Думаю, для начала надо понять, что такое революция по сути. Если «эволюция» – это постепенное развитие, в том числе раскрытие человеческого потенциала, то «революция» – это скачок, резкий переход к чему-то новому. В том числе – к новому ритму жизни, к новым возможностям, «к новому счастью». А возможен ли скачок к «новому счастью»? Не стоит забывать одну вещь, о которой писал Достоевский в «Записках из подполья», – всегда найдется кто-то, кто скажет: «А я не хочу быть счастливым». А революция, в общем, занимается тем, что «делает счастливыми» всех, кто согласен. А кто не согласен, тех она, уж извините, вынуждена уничтожить. Стоит ли этого такая свобода?
Но, на мой взгляд, идеальная революция возможна. Это переход от старого к новому внутри себя. Это внутренняя революция, которая должна иметь место в каждом из нас. Вот что должно произойти прежде, чем мы выйдем на площадь. И если человек начнет с себя, он и внешнее увидит в другом свете. Он увидит, что, чтобы что-то изменить, нужно это полюбить!
Невероятно сложно полюбить то, что нам кажется несправедливым, жестоким или ужасным. Но зато это – переход к творчеству.

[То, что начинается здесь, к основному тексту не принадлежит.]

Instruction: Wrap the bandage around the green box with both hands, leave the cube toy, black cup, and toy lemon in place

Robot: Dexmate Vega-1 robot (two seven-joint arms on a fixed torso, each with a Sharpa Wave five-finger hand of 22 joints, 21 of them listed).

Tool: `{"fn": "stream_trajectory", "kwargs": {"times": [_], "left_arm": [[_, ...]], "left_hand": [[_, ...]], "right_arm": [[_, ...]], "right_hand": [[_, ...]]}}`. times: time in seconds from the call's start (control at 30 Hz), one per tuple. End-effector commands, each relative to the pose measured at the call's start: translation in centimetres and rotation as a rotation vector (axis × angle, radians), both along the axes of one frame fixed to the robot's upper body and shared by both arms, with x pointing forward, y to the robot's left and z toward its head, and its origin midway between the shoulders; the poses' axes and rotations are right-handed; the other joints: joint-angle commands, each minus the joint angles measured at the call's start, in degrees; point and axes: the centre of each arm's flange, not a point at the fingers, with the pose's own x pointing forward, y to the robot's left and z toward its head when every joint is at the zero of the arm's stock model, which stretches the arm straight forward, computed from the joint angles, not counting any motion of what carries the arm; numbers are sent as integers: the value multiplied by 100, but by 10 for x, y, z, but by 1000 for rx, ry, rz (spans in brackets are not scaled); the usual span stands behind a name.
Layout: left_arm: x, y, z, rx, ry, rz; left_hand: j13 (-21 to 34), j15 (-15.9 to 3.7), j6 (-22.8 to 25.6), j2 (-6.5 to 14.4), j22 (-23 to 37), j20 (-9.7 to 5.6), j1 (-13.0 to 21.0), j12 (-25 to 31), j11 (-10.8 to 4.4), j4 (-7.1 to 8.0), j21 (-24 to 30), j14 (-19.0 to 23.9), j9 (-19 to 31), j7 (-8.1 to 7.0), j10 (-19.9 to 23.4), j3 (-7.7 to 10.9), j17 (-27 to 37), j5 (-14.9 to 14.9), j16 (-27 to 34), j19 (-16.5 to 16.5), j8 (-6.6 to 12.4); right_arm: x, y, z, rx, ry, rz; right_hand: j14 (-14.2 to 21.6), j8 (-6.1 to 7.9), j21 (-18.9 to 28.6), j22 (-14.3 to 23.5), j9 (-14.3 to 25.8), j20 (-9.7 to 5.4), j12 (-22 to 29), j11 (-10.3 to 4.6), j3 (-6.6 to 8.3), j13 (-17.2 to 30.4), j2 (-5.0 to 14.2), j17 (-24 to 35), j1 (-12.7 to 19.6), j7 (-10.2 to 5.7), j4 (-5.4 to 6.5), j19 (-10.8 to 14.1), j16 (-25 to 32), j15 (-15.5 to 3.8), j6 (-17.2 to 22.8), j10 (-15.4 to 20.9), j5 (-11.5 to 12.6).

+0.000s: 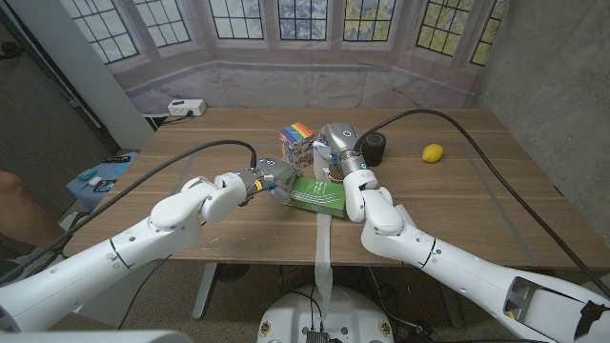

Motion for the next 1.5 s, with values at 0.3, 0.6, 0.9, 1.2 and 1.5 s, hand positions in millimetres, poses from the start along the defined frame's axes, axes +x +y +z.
{"fn": "stream_trajectory", "kwargs": {"times": [0.3, 0.6, 0.9, 1.2, 1.5], "left_arm": [[5, -8, 0, -33, 3, 3], [8, -8, -2, -36, 16, 2], [13, -11, -2, -33, 25, -6], [20, -20, 1, -57, 19, -15], [26, -28, 7, -68, 9, -24]], "left_hand": [[35, 14, 161, 182, 19, -20, 117, 21, -7, 33, -3, 4, 0, 8, 23, 55, 15, 37, -17, -33, 331], [41, 16, 152, 189, 19, -14, 119, 18, 5, 34, -1, 3, -7, 14, 12, 42, 16, 38, -14, -37, 341], [45, 10, 154, 183, 19, -20, 130, 23, 12, 26, 0, 0, -16, 13, 25, 36, 12, 39, -16, -38, 352], [50, 18, 144, 194, 18, -12, 109, 21, 20, 43, 2, 10, -22, 20, 18, 33, 16, 40, -10, -38, 361], [55, 20, 144, 191, 18, -7, 121, 28, 8, 33, 4, 4, -26, 19, 33, 32, 11, 43, -14, -39, 376]], "right_arm": [[-19, 3, 11, -5, -45, 35], [-28, 4, 18, -4, -73, 45], [-39, 3, 21, -4, -99, 57], [-52, 0, 22, 5, -114, 64], [-60, -6, 19, 7, -110, 59]], "right_hand": [[74, -44, 19, 13, 35, -61, 51, 2, -3, 29, 24, 46, 92, 25, 17, -19, -2, -784, 43, 32, -8], [70, -56, 20, 13, 39, -61, 51, 8, -7, 30, 28, 51, 101, 25, 23, -25, -18, -777, 44, 30, -8], [75, -65, 19, 13, 41, -60, 49, 3, -14, 28, 28, 59, 108, 19, 26, -34, -25, -778, 47, 28, -10], [90, -74, 18, 13, 45, -59, 51, 4, -24, 30, 30, 74, 114, 24, 32, -46, -24, -781, 52, 28, -11], [91, -79, 20, 13, 48, -58, 55, 11, -36, 32, 41, 84, 100, 30, 48, -50, -33, -766, 66, 36, -15]]}}
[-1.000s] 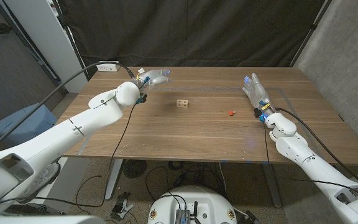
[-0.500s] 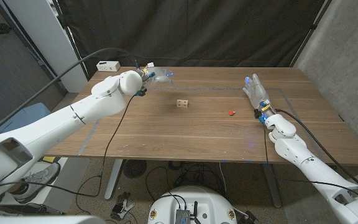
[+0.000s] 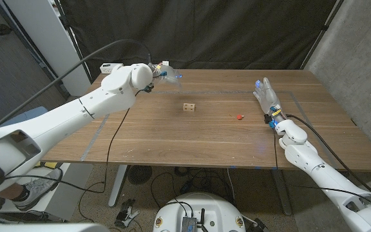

В истории была единственная идеальная революция – это пришествие Христа. Он изменил мир, любя его. Но Он пришел не для того, чтобы воцарилась справедливость, а для того, чтобы человек почувствовал любовь.
===================
Протоиерей Сергий Овсянников родился в Ленинграде в 1952 г. Учился на физическом факультете Ленинградского государственного университета в 1969–1976 гг. В 1971–1973 гг. проходил обязательную службу в армии, служил в артиллерийской разведке. После армейской службы работал в НИФИ — Научно-исследовательском институте физики.
В 1980 г. поступил в Ленинградскую семинарию и окончил ее за два года. В 1986 г. окончил Ленинградскую духовную академию со званием «кандидат богословия». В 1987 г. был рукоположен во дьякона митрополитом Алексием (впоследствии Патриарх Алексий II). Служил в деревне Вырица. В 1989 г. проходил стажировку по библеистике в Лондоне.
В 1990 г. в Лондоне митрополитом Антонием Сурожским рукоположен во священника. Направлен на служение в Амстердам. С 1991 по 2004 г. работал в Объединенных библейских обществах консультантом по переводу Священного Писания. С 1994 г. является директором Русской школы в Амстердаме (в качестве волонтера). С 2004 по 2007 г. был безработным. С 2007 г. получает жалованье от амстердамского прихода (обычно православный священник в Голландии зарплаты от прихода не получает). С 1999 г. — настоятель Свято-Никольского прихода Русской Православной Церкви г. Амстердама. Отошел ко Господу в ночь на Рождество 7 января 2018 года.